If you are found to be deficient in one way of making X, this may have little or no clinical impact, but you'd be treated aggressively because the other two mechanisms that compensate are unknown.

To take a more concrete example, the mechanistic link from high levels of cholesterol to heart disease seems simple. The reasonable assumption was made that lowering cholesterol would cause lower levels of heart disease, and statins were developed on this basis.
It's unfortunately proved not to be so simple and the effect if any of statins is unclear.

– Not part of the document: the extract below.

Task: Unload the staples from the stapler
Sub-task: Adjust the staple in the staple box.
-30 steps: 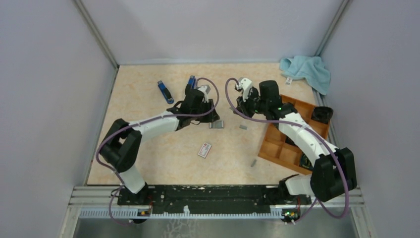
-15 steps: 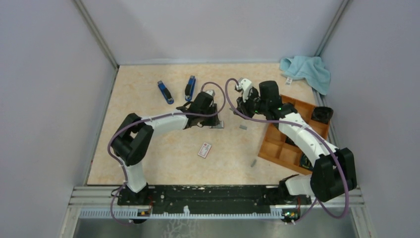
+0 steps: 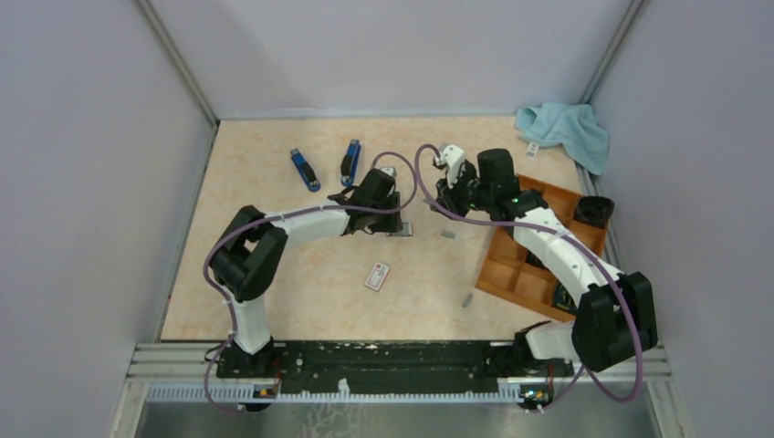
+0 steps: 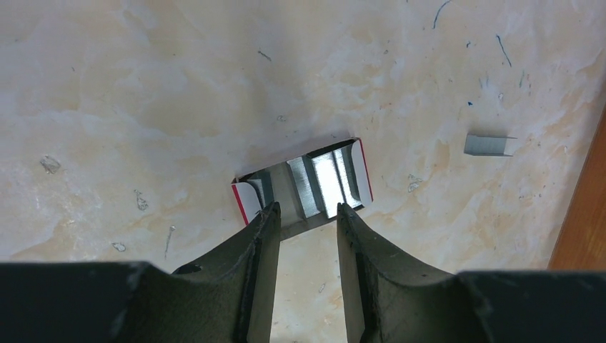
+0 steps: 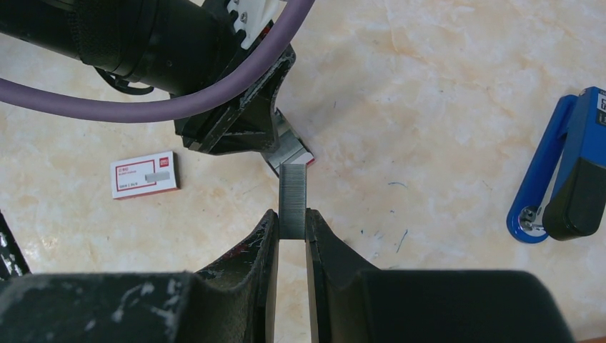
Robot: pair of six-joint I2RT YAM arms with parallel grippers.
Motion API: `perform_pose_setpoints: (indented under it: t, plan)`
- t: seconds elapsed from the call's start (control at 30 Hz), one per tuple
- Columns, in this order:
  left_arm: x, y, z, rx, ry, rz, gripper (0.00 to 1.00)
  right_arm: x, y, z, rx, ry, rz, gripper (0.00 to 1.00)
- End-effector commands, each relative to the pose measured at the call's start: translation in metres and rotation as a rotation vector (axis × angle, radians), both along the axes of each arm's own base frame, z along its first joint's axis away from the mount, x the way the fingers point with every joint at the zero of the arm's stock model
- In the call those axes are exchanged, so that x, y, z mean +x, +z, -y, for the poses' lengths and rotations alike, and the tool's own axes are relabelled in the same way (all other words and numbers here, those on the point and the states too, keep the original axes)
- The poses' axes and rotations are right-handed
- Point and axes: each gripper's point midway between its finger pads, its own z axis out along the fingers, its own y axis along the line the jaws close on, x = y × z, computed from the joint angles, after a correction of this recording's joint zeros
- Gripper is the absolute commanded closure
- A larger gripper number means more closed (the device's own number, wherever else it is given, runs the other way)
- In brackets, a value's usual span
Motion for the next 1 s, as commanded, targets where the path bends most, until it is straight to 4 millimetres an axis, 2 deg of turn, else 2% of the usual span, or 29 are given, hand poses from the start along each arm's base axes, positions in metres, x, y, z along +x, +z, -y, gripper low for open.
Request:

There is no good reason unfortunately to expect all 'personal medicine' that naively finds a marker for a disease and treats to reduce that marker will reliably help the person.
 

Jonathan Edwards

"Gibberish"
Messages
5,256
There is no good reason unfortunately to expect all 'personal medicine' that naively finds a marker for a disease and treats to reduce that marker will reliably help the person.

I agree. Medicine has always been personalised as best we can. You adjust dose to size. You give Japanese less sulphasalazine, and so on, but calling it 'personalised medicine' is just an empty buzzphrase. There is not the remotest chance that we will be able to tailor drug treatments to genes in more than a very few examples (like the Japanese). When physicians talk about tailoring to patients most of the time they are flanelling. I used to flannel like that but gave up around 1990.

And unless you have the results of a decent controlled trial to start from there is nothing to personalise. If you do not know something works at all then you are not going to know who it works best for!! Controlled trials are not perfect but the whole point of them is that they are better than the alternative.
 

Barry53

Senior Member
Messages
2,391
Location
UK
Ideally these things are controlled for but if the conventional wisdom is that these things have no effect or the researches don't know about it then you would have big trouble getting reliable results.
Presumably the idea is to ensure the only difference between groups is the treatment under test? But I guess you are saying that in reality that can be tricky.
 

sb4

Senior Member
Messages
1,659
Location
United Kingdom
Presumably the idea is to ensure the only difference between groups is the treatment under test? But I guess you are saying that in reality that can be tricky.
Yea and it's especially tricky when you are dealing with variables you have assumed / been told are not variables. Imagine putting one rat cage next to a wifi router, right under the cool white lab lights, and the other at the other side of the lab near a window, away from router. These things could significantly effect your experiment without you knowing why.

Now imagine someone trying to repeat that experiment in another country.

Now imagine say trying a diet where all the participants have similair mitochondrial haplotype and SNPs, yet you have not measured for this. You get a certain result. Someone tries to replicated this with people who have different haplotype and SNPs and gets different result. Confusion ensues.

This is one of the reasons, I think, that there are so many contradictory studies out there.